A fellow Heritage Action Sentinel, Catherine (Twitter handle: 1stBornAmerican), posted a link to:
WHY BOTHER? by William Hennessy
I read it. I appreciate his sentiments. And in like fashion I now add my comments as to WHY I BOTHER:
When I was about six or seven years old, living in Germany, my parents took my brother and me to visit Dachau. That was around 1963-64. It was not that long after World War II ended. The Dachau you see today is not as it was when I was young child. The Dachau Concentration Camp then was clean but not nearly as sanitized as it is today.
I remember walking through the gas chamber units as my mother explained how children were murdered, how their mothers in sincere effort, tried to shield the faces of their babies. I remember the hooks and my mom telling me how women had to hang their babies up, dangling in the air.
But my most vivid memory to this day is the smell in one particular building.

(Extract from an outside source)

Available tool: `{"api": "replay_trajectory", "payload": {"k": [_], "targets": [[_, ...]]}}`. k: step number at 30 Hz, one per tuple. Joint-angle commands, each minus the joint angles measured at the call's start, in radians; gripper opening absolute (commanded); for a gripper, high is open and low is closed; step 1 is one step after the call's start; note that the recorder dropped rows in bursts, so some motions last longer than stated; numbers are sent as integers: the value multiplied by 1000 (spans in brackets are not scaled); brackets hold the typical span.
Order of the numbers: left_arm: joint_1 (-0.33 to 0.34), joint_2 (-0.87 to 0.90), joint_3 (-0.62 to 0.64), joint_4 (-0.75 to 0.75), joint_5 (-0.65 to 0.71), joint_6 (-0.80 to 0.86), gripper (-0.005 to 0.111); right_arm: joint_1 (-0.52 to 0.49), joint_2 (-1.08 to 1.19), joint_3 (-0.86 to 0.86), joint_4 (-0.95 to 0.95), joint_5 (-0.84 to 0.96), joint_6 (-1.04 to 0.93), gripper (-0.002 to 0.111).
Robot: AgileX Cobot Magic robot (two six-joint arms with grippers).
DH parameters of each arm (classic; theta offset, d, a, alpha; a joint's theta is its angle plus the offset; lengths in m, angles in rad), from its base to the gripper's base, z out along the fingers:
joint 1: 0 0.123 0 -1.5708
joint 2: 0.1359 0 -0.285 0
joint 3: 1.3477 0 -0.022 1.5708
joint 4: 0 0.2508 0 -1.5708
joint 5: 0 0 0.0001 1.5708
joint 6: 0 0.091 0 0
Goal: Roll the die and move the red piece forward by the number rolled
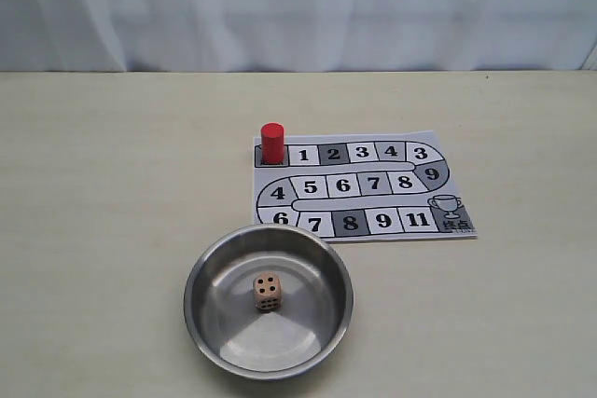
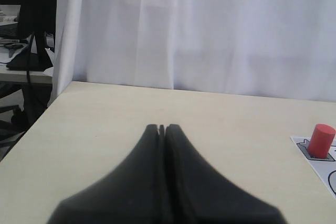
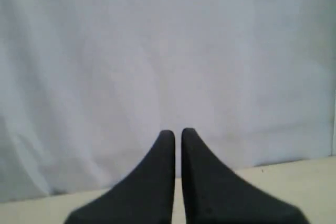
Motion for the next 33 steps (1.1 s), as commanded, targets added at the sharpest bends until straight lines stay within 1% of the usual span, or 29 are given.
{"api": "replay_trajectory", "payload": {"k": [1,3,6,8,10,11,12,15,17,24,29,33], "targets": [[0,-1,-5,1,-13,0,0,-7,166,-110,-6,146,-94,4],[0,-1,-5,1,-13,0,0,-7,242,-149,-3,187,-105,4],[0,-1,-5,1,-13,0,0,-7,352,-181,33,193,-115,4],[0,-1,-5,1,-13,0,0,-7,424,-197,84,209,-194,4],[0,-1,-5,1,-13,0,0,-7,494,-201,187,223,-330,6],[0,-1,-5,1,-13,0,0,3,527,-201,257,233,-402,11],[0,-1,-5,1,-13,0,0,31,578,-201,309,236,-518,20],[0,-1,-5,1,-13,0,0,117,646,-201,301,236,-586,42],[0,-1,-5,1,-13,0,0,179,692,-201,277,236,-586,51],[0,-1,-5,1,-13,0,0,379,870,-276,244,301,-531,53],[0,-1,-5,1,-13,0,0,501,1009,-364,92,362,-410,53],[0,-1,-5,1,-13,0,0,588,1081,-415,33,367,-352,53]]}}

My father was walking silently, while I, a goofy child walking beside him, was just in another adult place that could not have been less enticing to play around. The image of red brick is firmly lodged in my mind. Walking down a pathway, unable to find anything interesting to look at except rows of ovens with my father, I will never forget that smell. I will always remember scrunching up my face to the acrid smell that seemed to scratch my throat and burn my sinuses. I can remember thinking “It stinks in here.” And that thought after what seemed like forever, kept running through my head until it popped out of my mouth. I think I mumbled it at first and then repeated it loudly.
“Dad!” I said with my childlike face of scrunched disgust. “It STINKS in here! It really stinks!”

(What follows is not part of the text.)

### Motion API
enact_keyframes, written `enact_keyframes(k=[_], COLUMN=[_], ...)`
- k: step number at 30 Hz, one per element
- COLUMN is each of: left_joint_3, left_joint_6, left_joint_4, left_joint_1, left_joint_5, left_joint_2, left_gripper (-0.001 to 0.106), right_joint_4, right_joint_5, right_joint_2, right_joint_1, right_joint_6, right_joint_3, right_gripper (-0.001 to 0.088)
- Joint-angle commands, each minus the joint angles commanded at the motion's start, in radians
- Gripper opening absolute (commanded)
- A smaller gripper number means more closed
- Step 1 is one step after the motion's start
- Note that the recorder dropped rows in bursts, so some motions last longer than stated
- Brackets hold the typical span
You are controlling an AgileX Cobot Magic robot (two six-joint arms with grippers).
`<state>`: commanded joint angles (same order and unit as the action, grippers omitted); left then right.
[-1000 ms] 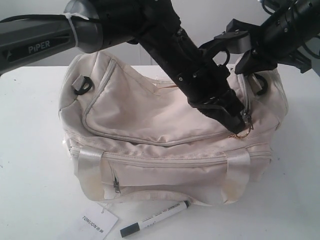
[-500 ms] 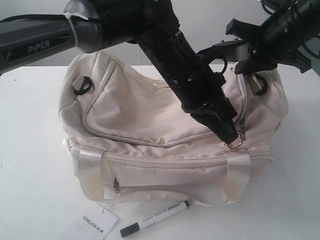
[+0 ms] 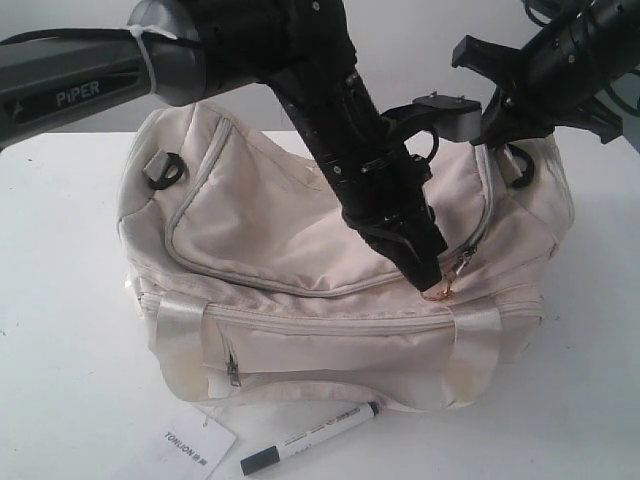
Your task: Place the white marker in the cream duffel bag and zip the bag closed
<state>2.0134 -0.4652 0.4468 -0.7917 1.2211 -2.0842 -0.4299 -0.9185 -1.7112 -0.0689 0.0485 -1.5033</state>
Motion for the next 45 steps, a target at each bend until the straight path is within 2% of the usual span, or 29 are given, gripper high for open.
enact_keyframes(k=[25, 32, 35, 45], left_joint_3=[0.0, 0.0, 0.0, 0.0], left_joint_6=[0.002, 0.002, 0.002, -0.001], left_joint_4=[-0.047, -0.057, -0.06, -0.059], left_joint_1=[0.0, 0.0, 0.0, 0.0], left_joint_5=[0.0, 0.0, 0.0, 0.0], left_joint_2=[0.0, 0.0, 0.0, 0.0], left_gripper=[0.0, 0.0, 0.0, 0.0], right_joint_4=[0.03, 0.096, 0.098, 0.098], right_joint_5=[0.006, 0.006, 0.008, 0.077], right_joint_2=[-0.003, -0.004, -0.009, -0.025], right_joint_1=[0.0, 0.0, 0.0, 0.0], right_joint_6=[-0.054, -0.056, -0.099, -0.147], right_joint_3=[0.0, 0.0, 0.0, 0.0], right_gripper=[0.0, 0.0, 0.0, 0.0])
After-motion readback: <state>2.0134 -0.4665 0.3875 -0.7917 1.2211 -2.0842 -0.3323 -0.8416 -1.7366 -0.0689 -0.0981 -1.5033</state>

And calmly he replied with solemnity, so I would fully understand the importance of the experience, “That is the smell of death.”
For me, Never Again was born in that moment. I remember it like it was yesterday and that smell, when recalled, brings tears to my eyes.
Is it important to understand and know who our elected officials are, morally and spiritually? Is it important to understand who is surrounding them, whispering in their ears, advising them of policy and directions to push policy forward? Is engaging in methodical and rhetorical discussion paramount to ensuring elected officials are thoroughly and properly vetted?
Indeed. And that is WHY I bother.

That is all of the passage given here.